YOUR OBJECTIVE
The full listing should be transcribed verbatim.

:: INFORMATION SHOWN ::

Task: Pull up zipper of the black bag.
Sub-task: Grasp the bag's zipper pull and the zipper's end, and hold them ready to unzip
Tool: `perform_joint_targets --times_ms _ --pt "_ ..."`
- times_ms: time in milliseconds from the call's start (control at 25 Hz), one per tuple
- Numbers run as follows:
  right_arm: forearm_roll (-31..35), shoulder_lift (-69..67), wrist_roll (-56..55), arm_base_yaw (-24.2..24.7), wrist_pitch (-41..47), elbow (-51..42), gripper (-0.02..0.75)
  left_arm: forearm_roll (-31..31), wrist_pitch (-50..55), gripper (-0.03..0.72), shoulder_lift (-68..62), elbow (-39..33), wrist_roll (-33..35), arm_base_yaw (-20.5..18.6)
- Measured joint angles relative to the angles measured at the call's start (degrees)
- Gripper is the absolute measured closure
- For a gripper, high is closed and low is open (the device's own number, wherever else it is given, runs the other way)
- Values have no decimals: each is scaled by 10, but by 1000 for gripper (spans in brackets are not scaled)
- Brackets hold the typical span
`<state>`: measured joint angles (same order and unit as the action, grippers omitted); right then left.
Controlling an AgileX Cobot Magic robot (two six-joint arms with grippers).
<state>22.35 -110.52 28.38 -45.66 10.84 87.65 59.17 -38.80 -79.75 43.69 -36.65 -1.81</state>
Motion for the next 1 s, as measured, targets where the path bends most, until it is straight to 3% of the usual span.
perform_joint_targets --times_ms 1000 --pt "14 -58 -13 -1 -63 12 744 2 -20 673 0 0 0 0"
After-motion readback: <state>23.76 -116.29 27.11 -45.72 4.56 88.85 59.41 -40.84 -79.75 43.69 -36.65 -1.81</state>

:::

EXERCISE ANSWER
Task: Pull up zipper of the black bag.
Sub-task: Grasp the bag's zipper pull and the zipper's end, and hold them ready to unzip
Tool: `perform_joint_targets --times_ms _ --pt "_ ..."`
- times_ms: time in milliseconds from the call's start (control at 25 Hz), one per tuple
- Numbers run as follows:
  right_arm: forearm_roll (-31..35), shoulder_lift (-69..67), wrist_roll (-56..55), arm_base_yaw (-24.2..24.7), wrist_pitch (-41..47), elbow (-51..42), gripper (-0.02..0.75)
  left_arm: forearm_roll (-31..31), wrist_pitch (-50..55), gripper (-0.03..0.72), shoulder_lift (-68..62), elbow (-39..33), wrist_roll (-33..35), arm_base_yaw (-20.5..18.6)
- Measured joint angles relative to the angles measured at the call's start (degrees)
- Gripper is the absolute measured closure
- For a gripper, high is closed and low is open (the device's own number, wherever else it is given, runs the other way)
- Values have no decimals: each is scaled by 10, but by 1000 for gripper (spans in brackets are not scaled)
- Brackets hold the typical span
`<state>`: measured joint angles (same order and unit as the action, grippers omitted); right then left.
Controlling an AgileX Cobot Magic robot (two six-joint arms with grippers).
<state>22.35 -110.52 28.38 -45.66 10.84 87.65 59.17 -38.80 -79.75 43.69 -36.65 -1.81</state>
Motion for the next 1 s, as measured, targets where the path bends most, until it is straight to 3% of the usual span.
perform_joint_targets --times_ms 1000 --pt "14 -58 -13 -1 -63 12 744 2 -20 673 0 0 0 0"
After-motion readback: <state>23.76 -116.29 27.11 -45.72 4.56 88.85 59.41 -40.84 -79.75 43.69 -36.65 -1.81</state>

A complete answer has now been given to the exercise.